• Work to complete
List each line of the data that holds the string "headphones", please.

• Supplied data
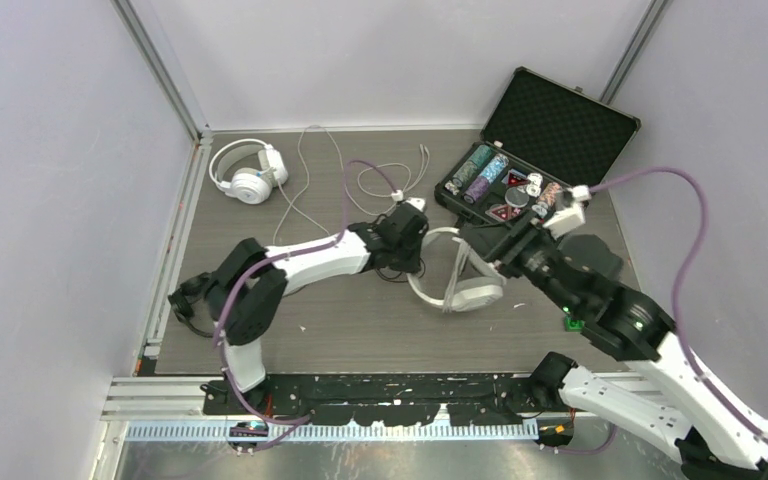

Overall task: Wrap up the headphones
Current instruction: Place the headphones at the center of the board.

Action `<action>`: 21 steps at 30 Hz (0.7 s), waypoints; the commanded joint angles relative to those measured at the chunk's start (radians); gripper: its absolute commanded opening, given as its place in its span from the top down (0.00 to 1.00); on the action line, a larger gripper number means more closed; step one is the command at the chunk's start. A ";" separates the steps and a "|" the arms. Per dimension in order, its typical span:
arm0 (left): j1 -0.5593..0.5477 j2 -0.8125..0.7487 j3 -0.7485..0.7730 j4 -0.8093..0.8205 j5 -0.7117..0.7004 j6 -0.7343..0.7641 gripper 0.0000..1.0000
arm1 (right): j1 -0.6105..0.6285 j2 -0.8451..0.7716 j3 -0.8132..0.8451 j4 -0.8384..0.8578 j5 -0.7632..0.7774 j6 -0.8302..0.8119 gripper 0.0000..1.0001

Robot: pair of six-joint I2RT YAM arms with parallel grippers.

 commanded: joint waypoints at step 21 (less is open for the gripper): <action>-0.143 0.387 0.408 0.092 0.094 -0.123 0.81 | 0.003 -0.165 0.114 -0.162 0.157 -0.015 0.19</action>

• Solution for this problem
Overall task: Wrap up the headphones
Current instruction: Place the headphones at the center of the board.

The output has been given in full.